Interessantes und Kurioses aus 60 Berufsjahren Als die Dauerwelle noch rund 10 Mark kostete

Friseurmeister Walter Heineck kennt sein Handwerk ganz genau. Seit mehr als 60 Jahren steht er in seinem Salon in Allstedt. In Vorträgen berichtet er von alten Zeiten und damaligen Trends wie der "Charleston-Frisur" und der "Olympia-Welle".

Friseurmeister frisiert Haare
Nach dem Vortrag ließen die Gäste Haare. Wer wollte, bekam von Friseurmeister Walter Heineck kostenfrei einen neuen Schnitt plus Styling. - © HWK Halle/Yvonne Bachmann

Walter Heineck hat in seinem Leben schon viele Köpfe frisiert. Und es ist bis heute seine Leidenschaft. Mit 80 Jahren steht er noch einmal in der Woche in seinem Salon in Allstedt. Aber nicht nur das: Weil er so in seinem Beruf verwurzelt ist, hält er kostenfreie Vorträge über die Geschichte von Frisuren und berichtet Interessantes und Kurioses aus seinem Handwerk. "Ich will der damaligen Mode und dem Können ein Denkmal setzen", sagt er.

Zuletzt zog es Walter Heineck deshalb ins Gemeindehaus in Edersleben. Mit dabei: seine Ehefrau und etliche andere hübsche Damen mit aufwendig frisiertem Haar – allerdings aus Plastik. Die Frisierköpfe dienen zur Anschauung. Vor einer Gruppe Senioren berichtete Friseurmeister Heineck auf humorvolle Weise von Frisuren aus vergangenen Tagen, die heute in Vergessenheit geraten sind. "Charleston-Frisur", "Entwarnung", "Olympiarolle" oder "die Beschiffte" – so hießen sie, und sie waren genauso aufwendig wie elegant. Und sie hatten alle eine Geschichte. So wie etwa die Olympiarolle, die auf die Olympischen Sommerspiele 1936 in Berlin zurückgeht und zu dieser Zeit top modisch war. Oder die "Entwarnung", die nach Kriegsende entstand.

"Haare wurden auf dem Kopf quasi gekocht"
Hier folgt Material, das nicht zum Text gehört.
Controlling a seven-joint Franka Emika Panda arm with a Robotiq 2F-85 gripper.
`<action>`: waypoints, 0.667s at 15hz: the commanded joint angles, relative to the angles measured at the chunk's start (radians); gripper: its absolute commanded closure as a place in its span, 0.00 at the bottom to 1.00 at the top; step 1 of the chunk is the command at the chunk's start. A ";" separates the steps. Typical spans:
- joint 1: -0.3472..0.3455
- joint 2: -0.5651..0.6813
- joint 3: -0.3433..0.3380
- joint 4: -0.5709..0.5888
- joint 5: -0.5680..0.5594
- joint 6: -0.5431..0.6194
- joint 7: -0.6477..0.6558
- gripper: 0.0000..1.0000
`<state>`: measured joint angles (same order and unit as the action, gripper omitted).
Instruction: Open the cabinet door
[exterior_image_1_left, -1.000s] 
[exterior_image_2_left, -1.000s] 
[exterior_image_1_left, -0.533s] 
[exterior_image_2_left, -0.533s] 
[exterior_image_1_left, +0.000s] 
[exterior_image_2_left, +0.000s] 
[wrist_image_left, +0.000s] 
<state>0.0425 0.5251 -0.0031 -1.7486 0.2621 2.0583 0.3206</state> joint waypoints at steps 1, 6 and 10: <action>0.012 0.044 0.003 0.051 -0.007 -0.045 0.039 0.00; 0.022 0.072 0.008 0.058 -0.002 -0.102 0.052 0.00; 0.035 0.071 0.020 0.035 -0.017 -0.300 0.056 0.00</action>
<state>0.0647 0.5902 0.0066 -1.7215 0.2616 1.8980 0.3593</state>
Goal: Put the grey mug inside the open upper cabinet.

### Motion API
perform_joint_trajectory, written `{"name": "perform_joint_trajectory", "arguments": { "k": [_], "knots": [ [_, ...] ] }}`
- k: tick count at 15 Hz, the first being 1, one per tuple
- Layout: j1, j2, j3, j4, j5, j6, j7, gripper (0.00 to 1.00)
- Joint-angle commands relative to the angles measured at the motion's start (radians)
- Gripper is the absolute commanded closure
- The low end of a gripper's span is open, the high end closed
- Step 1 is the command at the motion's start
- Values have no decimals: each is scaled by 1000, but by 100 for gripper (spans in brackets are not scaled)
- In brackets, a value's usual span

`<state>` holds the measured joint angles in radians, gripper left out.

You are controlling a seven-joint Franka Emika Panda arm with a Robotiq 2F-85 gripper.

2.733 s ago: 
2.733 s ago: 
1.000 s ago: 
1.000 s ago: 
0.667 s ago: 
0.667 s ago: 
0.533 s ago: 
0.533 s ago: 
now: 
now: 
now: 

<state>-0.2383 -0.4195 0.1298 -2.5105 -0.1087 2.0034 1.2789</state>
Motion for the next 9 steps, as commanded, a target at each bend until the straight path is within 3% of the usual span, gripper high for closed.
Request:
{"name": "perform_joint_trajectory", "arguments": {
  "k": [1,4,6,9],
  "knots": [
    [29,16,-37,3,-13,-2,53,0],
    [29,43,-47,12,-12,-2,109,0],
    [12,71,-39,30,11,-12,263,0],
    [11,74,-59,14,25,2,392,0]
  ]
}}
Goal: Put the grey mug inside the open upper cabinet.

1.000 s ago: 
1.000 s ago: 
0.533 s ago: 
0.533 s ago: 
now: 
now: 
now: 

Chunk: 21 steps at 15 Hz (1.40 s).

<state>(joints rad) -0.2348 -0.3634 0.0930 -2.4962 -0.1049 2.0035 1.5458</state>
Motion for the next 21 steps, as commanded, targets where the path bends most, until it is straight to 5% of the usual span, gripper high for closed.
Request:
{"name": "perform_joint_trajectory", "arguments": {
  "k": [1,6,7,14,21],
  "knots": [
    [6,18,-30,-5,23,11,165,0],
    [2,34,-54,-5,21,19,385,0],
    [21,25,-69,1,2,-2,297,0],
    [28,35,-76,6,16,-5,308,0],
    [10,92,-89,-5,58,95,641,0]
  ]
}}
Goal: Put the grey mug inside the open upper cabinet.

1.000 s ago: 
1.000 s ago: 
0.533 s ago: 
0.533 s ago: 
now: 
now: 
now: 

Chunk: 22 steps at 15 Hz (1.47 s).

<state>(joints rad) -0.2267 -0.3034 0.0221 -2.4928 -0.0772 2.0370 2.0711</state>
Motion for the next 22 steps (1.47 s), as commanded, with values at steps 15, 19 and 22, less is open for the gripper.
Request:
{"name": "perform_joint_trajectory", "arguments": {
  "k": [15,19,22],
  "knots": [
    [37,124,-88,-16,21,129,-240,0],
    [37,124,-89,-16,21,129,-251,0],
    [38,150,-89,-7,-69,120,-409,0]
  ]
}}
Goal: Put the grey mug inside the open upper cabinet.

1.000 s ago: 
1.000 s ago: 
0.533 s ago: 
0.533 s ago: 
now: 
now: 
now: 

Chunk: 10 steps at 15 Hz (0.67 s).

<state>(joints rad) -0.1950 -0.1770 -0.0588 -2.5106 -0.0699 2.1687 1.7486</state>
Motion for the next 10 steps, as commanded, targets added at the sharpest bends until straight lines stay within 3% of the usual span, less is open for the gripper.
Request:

Auch über die inzwischen einhundert Jahre alte Dauerwelle wusste der Friseurmeister Interessantes zu berichten. Wer die früher tragen wollte, musste nämlich leiden. "Die Apparate waren wie ein kleiner Tauchsieder, die Haare wurden auf dem Kopf quasi gekocht", so Walter Heineck, der allerdings in den 50er-Jahren seine Friseurlehre absolvierte, als es schon modernere Verfahren gab. Von früh bis abends habe er zu DDR-Zeiten im Laden gestanden, weil die Nachfrage früher groß und die Preise klein waren. "Eine Wasserwelle kostete 2,85 Mark, eine Dauerwelle 10,80 Mark und ein Herrenhaarschnitt nur eine Mark", erinnert er sich. Es sei eine harte, aber schöne Zeit gewesen und in Gedanken sei er noch oft dort.

Was einen guten Friseur ausmacht? "Interesse, Geschicklichkeit, Freundlichkeit, Kreativität und Ehrlichkeit", sagt Walter Heineck. Diese Eigenschaften lebt er in seinem Beruf seit mehr als 60 Jahren. Und ein Ende ist nicht geplant.